ASSIGNED TASK: Images excluded, reproduce each line of the records exactly as it stands.

PROVIDED DATA:
*** Block opens ***

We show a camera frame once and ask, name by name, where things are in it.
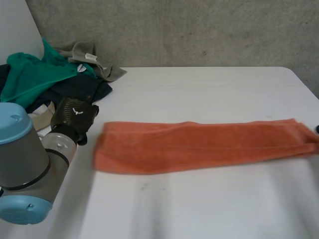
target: white table
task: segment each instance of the white table
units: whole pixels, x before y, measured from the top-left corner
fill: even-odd
[[[249,122],[296,118],[319,124],[319,101],[281,67],[127,68],[98,102],[47,219],[0,222],[2,239],[319,238],[319,161],[274,160],[154,176],[92,169],[104,122]]]

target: black object
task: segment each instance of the black object
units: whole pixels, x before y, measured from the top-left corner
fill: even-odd
[[[51,119],[52,132],[60,131],[67,136],[71,134],[70,137],[75,139],[76,144],[85,145],[87,143],[86,133],[98,113],[99,107],[96,105],[78,99],[63,98]]]
[[[64,81],[54,84],[51,88],[43,92],[26,109],[27,113],[32,113],[42,104],[47,106],[52,101],[55,108],[64,97],[75,98],[92,104],[112,92],[112,88],[102,78],[92,78],[85,74],[79,74]]]
[[[10,72],[10,65],[5,64],[0,66],[0,94],[5,86],[9,72]]]

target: green cloth
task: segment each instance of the green cloth
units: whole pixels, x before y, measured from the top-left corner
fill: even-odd
[[[16,53],[8,57],[6,62],[11,69],[0,96],[1,102],[14,102],[26,108],[56,82],[77,74],[96,78],[94,70],[88,64],[83,64],[86,71],[78,73],[77,67],[81,63],[69,63],[49,43],[44,39],[42,41],[44,45],[42,60],[24,53]]]

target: towel
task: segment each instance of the towel
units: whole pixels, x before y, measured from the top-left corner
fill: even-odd
[[[95,73],[107,82],[113,82],[126,74],[126,71],[119,67],[101,62],[100,57],[96,56],[95,44],[92,41],[79,41],[56,50],[68,58],[69,62],[90,64]]]
[[[199,124],[108,122],[95,148],[97,170],[158,174],[319,152],[319,137],[294,119]]]

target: concrete wall
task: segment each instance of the concrete wall
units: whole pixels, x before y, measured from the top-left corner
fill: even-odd
[[[119,66],[284,66],[319,97],[318,0],[27,0],[53,44]]]
[[[24,0],[0,0],[0,65],[17,52],[43,56],[43,44]]]

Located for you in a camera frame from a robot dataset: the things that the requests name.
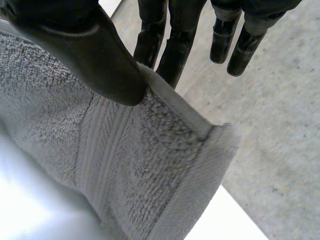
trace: terry cloth
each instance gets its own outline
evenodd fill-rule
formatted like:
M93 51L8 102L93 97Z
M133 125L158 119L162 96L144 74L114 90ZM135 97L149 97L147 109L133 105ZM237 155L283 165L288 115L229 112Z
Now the terry cloth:
M183 240L240 138L139 67L145 97L124 106L91 91L34 43L0 34L0 120L52 178L88 199L107 240Z

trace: robotic hand
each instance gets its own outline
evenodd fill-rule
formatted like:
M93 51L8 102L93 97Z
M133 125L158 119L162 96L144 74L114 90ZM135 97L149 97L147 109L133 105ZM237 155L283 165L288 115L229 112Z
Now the robotic hand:
M136 105L146 89L136 61L155 66L167 4L171 34L156 72L175 88L206 1L138 0L142 27L134 58L98 0L0 0L0 6L18 31L53 54L95 92L124 105ZM241 75L268 28L300 1L211 0L216 21L210 59L218 64L226 60L243 10L245 23L227 67L229 74Z
M150 68L155 65L163 40L167 2L171 34L156 72L175 87L192 48L199 16L206 0L138 0L142 29L134 58ZM227 67L230 75L240 76L268 28L300 2L301 0L211 0L216 15L211 61L216 64L225 62L244 11L245 23Z

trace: gray towel
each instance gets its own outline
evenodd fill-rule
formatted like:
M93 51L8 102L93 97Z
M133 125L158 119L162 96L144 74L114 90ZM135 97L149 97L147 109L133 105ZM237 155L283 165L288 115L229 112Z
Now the gray towel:
M92 92L39 46L0 34L0 120L51 177L86 196L108 240L182 240L220 185L239 137L139 67L145 97L123 106Z

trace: white surface
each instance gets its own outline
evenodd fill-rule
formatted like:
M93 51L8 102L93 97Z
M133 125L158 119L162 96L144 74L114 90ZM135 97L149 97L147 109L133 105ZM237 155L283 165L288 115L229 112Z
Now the white surface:
M105 10L106 14L108 14L109 17L114 14L120 2L121 0L99 0L99 4Z
M185 240L268 240L221 185Z
M52 181L0 129L0 240L102 240L80 195ZM221 186L186 240L267 240Z

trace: concrete floor
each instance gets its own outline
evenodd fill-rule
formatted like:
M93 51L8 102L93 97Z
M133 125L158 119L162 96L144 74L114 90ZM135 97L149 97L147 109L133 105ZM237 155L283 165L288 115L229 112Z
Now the concrete floor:
M268 31L245 73L234 78L227 64L209 60L215 15L207 2L176 89L212 123L241 129L223 185L271 240L320 239L319 13L318 0L303 0ZM138 3L122 1L112 19L133 53ZM165 38L169 32L167 21Z

*** Block closes ***

THE ANSWER:
We show a camera frame once and ask, name by name, where things are in it.
target: white table
task: segment each instance of the white table
units: whole pixels, x before y, measured from the top-left corner
fill: even-odd
[[[249,122],[296,118],[319,124],[319,101],[281,67],[127,68],[98,102],[47,219],[0,222],[2,239],[319,238],[319,161],[274,160],[154,176],[92,169],[104,122]]]

target: black object
task: segment each instance of the black object
units: whole pixels, x before y, measured from the top-left corner
fill: even-odd
[[[51,119],[52,132],[60,131],[67,136],[71,134],[70,137],[75,139],[76,144],[85,145],[87,143],[86,133],[98,113],[99,107],[96,105],[78,99],[63,98]]]
[[[64,81],[54,84],[51,88],[43,92],[26,109],[27,113],[32,113],[42,104],[47,106],[52,101],[55,108],[64,97],[75,98],[92,104],[112,92],[112,88],[102,78],[92,78],[85,74],[79,74]]]
[[[10,72],[10,65],[5,64],[0,66],[0,94],[5,86],[9,72]]]

target: green cloth
task: segment each instance of the green cloth
units: whole pixels, x before y, measured from the top-left corner
fill: even-odd
[[[16,53],[8,57],[6,62],[11,69],[0,96],[1,102],[14,102],[26,108],[56,82],[77,74],[96,78],[94,70],[88,64],[83,64],[86,71],[78,73],[77,67],[81,63],[69,63],[49,43],[44,39],[42,41],[44,45],[42,60],[24,53]]]

target: towel
task: segment each instance of the towel
units: whole pixels, x before y, measured from the top-left corner
fill: even-odd
[[[95,73],[107,82],[113,82],[126,74],[126,71],[119,67],[101,62],[100,57],[96,56],[95,44],[92,41],[79,41],[56,50],[68,58],[69,62],[90,64]]]
[[[199,124],[108,122],[95,148],[97,170],[158,174],[319,152],[319,137],[294,119]]]

target: concrete wall
task: segment each instance of the concrete wall
units: whole pixels, x before y, measured from the top-left corner
fill: even-odd
[[[119,66],[284,66],[319,97],[318,0],[27,0],[53,44]]]
[[[24,0],[0,0],[0,65],[17,52],[43,56],[43,44]]]

Located for you in a camera frame from a robot dataset: the things that the requests name.
trace: terry cloth
each instance gets its own outline
evenodd fill-rule
formatted like:
M93 51L8 102L93 97Z
M133 125L158 119L162 96L144 74L114 90ZM135 97L149 97L147 109L133 105ZM237 155L283 165L288 115L229 112Z
Now the terry cloth:
M183 240L240 138L139 67L145 97L124 106L91 91L34 43L0 34L0 120L52 178L88 199L107 240Z

trace: robotic hand
each instance gets its own outline
evenodd fill-rule
formatted like:
M93 51L8 102L93 97Z
M133 125L158 119L162 96L144 74L114 90ZM135 97L149 97L147 109L133 105ZM237 155L283 165L288 115L229 112Z
Now the robotic hand:
M136 105L146 89L136 61L155 66L167 4L171 34L156 72L175 88L206 1L138 0L142 27L134 58L98 0L0 0L0 6L18 31L53 54L95 92L124 105ZM241 75L268 28L300 1L211 0L216 21L210 59L218 64L226 60L243 10L245 23L227 67L229 74Z
M150 68L155 65L163 40L167 2L171 34L156 72L175 87L192 48L199 16L206 0L138 0L142 29L134 58ZM227 67L230 75L240 76L268 28L300 2L301 0L211 0L216 15L211 61L216 64L225 62L244 11L245 23Z

trace: gray towel
each instance gets its own outline
evenodd fill-rule
formatted like:
M93 51L8 102L93 97Z
M133 125L158 119L162 96L144 74L114 90ZM135 97L149 97L147 109L133 105ZM237 155L283 165L288 115L229 112Z
Now the gray towel:
M92 92L39 46L0 34L0 120L51 177L86 196L108 240L182 240L220 185L239 137L139 67L145 97L123 106Z

trace: white surface
each instance gets its own outline
evenodd fill-rule
formatted like:
M93 51L8 102L93 97Z
M133 125L158 119L162 96L144 74L114 90ZM135 97L149 97L147 109L133 105ZM237 155L283 165L288 115L229 112Z
Now the white surface:
M105 10L106 14L108 14L109 17L114 14L120 2L121 0L99 0L99 4Z
M185 240L268 240L221 185Z
M52 181L0 129L0 240L102 240L80 195ZM221 186L186 240L267 240Z

trace: concrete floor
each instance gets its own outline
evenodd fill-rule
formatted like:
M93 51L8 102L93 97Z
M133 125L158 119L162 96L144 74L114 90ZM135 97L149 97L147 109L133 105ZM237 155L283 165L288 115L229 112Z
Now the concrete floor:
M268 31L245 73L234 78L227 64L209 60L215 15L207 2L176 89L212 123L241 129L223 185L271 240L320 239L319 13L318 0L303 0ZM138 3L122 1L112 19L133 53ZM165 38L169 32L167 21Z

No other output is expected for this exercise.